China and the United States have released the ‘Sunnylands Statement on Enhancing Cooperation to Address the Climate Crisis,’ after the China Special Envoy for Climate Change Xie Zhenhua and US Special Presidential Envoy for Climate John Kerry met in Beijing from July 16 to July 19 and at Sunnylands, California, from Nov. 4 to Nov. 7.
Both countries support the G20 Leaders Declaration to pursue efforts to triple renewable energy capacity globally by 2030 and intend to sufficiently accelerate renewable energy deployment in their respective economies through 2030 from 2020 levels, so as to accelerate the substitution for coal, oil, and gas generation, and thereby anticipate post-peaking meaningful absolute power sector emission reduction, said one of the 25 points of the statement released yesterday.
Compared with previous announcements, this one contains more specific figures, showing the practicality of this cooperation, Hu Bin, research director of global climate governance at the Institute of Climate Change and Sustainable Development of Tsinghua University, told Yicai.
About the “pursue efforts to triple renewable energy capacity globally by 2030” point, Hu said that previously, the US was cautious, fearing that it would increase China’s influence in the new energy sector, but this time, the US seems to be expressing its approval.
“Given the current situation between the two countries, the determination and implementation of these specific figures are very important and show the practical orientation of this cooperation,” Hu pointed out.
“What matters most is that both countries deliver on today’s commitments to rapidly scale up renewable energy within the decade, phase out dependence on fossil fuels, reduce methane pollution, and strengthen national climate targets,” Manish Bapna, president and chief executive officer of the Natural Resources Defense Council, a US-based non-profit international environmental advocacy group, told Yicai.

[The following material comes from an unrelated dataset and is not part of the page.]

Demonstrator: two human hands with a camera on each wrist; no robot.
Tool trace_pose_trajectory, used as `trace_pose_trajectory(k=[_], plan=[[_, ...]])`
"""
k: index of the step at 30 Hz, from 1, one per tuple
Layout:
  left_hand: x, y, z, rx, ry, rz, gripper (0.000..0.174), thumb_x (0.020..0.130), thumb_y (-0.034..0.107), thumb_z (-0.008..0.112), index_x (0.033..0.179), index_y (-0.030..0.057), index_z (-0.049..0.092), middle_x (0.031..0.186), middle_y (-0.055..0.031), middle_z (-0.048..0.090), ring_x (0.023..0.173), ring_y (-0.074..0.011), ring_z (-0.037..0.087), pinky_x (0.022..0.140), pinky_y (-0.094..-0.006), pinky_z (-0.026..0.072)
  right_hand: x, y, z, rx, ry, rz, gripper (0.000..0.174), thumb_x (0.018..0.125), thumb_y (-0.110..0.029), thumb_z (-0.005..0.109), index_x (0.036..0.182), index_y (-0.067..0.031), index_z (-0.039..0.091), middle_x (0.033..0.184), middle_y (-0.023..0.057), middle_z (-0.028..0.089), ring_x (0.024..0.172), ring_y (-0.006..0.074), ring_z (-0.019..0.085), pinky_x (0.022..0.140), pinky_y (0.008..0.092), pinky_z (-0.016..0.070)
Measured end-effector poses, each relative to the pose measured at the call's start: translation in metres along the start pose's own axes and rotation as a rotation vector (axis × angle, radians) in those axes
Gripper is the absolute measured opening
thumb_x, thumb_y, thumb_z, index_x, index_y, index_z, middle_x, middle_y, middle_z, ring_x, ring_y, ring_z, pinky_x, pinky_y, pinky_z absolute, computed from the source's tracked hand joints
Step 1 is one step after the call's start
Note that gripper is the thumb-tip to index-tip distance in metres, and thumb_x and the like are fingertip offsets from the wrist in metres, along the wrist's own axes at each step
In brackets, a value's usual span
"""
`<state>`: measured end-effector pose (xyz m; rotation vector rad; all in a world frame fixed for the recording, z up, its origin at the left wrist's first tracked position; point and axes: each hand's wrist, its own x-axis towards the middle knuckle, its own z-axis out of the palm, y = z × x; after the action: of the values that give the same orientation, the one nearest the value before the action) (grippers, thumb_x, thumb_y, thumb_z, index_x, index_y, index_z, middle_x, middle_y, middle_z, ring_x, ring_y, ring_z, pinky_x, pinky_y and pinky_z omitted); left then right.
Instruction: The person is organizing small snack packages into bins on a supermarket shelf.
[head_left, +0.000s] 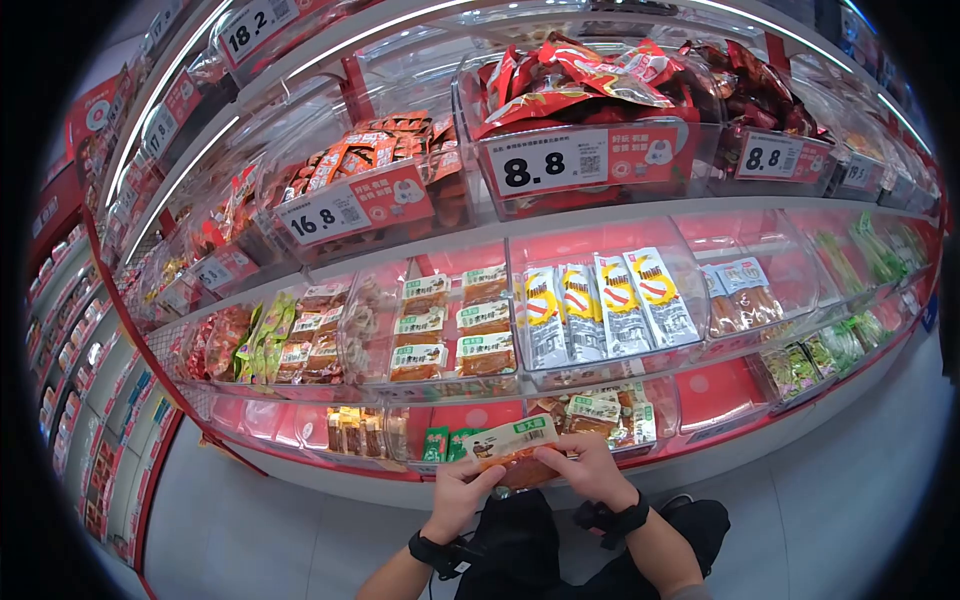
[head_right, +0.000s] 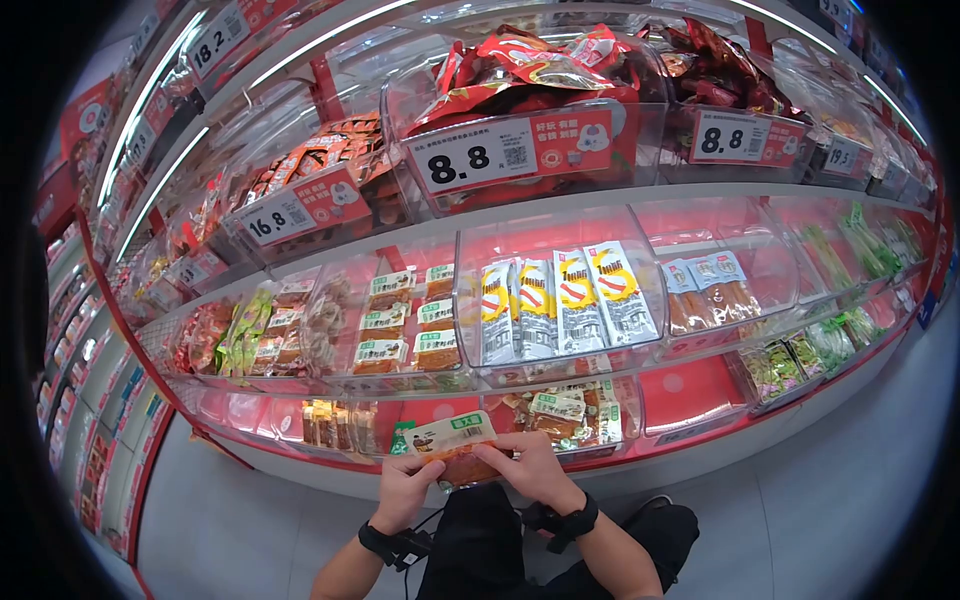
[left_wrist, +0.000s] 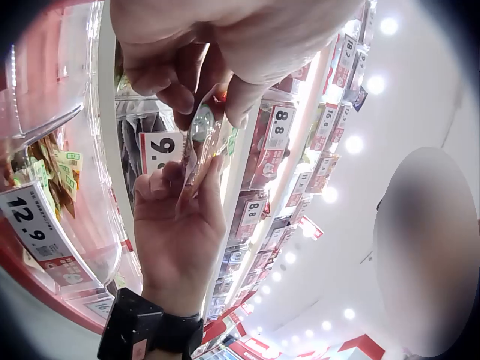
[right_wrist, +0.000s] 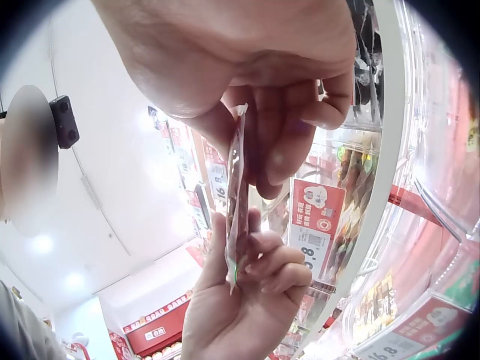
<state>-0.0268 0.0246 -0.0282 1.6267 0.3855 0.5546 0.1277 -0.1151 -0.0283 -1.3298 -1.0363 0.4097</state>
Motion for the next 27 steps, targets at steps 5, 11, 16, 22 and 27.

China and the US also aim to advance at least five large-scale cooperative carbon capture, utilization, and storage projects each by 2030, including from industrial and energy sources, according to the statement.
“The target of advancing at least five large-scale cooperative CCUS projects had never been mentioned before,” Hu noted. “This kind of concrete change represents an important progress for the cooperation between the two countries.”
Both sides agreed to restart the China-US Energy Efficiency Forum to deepen policy exchanges on energy-saving and carbon-reducing solutions in key areas, including industry, buildings, transportation, and equipment, the statement added.
Moreover, China and the US intend to hold a high-level event on subnational climate action in the first half of next year, the statement shows. Both sides welcome with appreciation existing subnational cooperation between them and encourage states, provinces, and cities to promote practical climate cooperation.
“In addition to specific numbers, cooperation at the local level has also been a bright spot this time,” Hu said. “With the Biden administration facing elections, local cooperation is an important way to achieve sustained partnership between China and the US.
“Even with a change in the US federal government, there would still be a lot of independence for state governments to work with China,” Hu believes.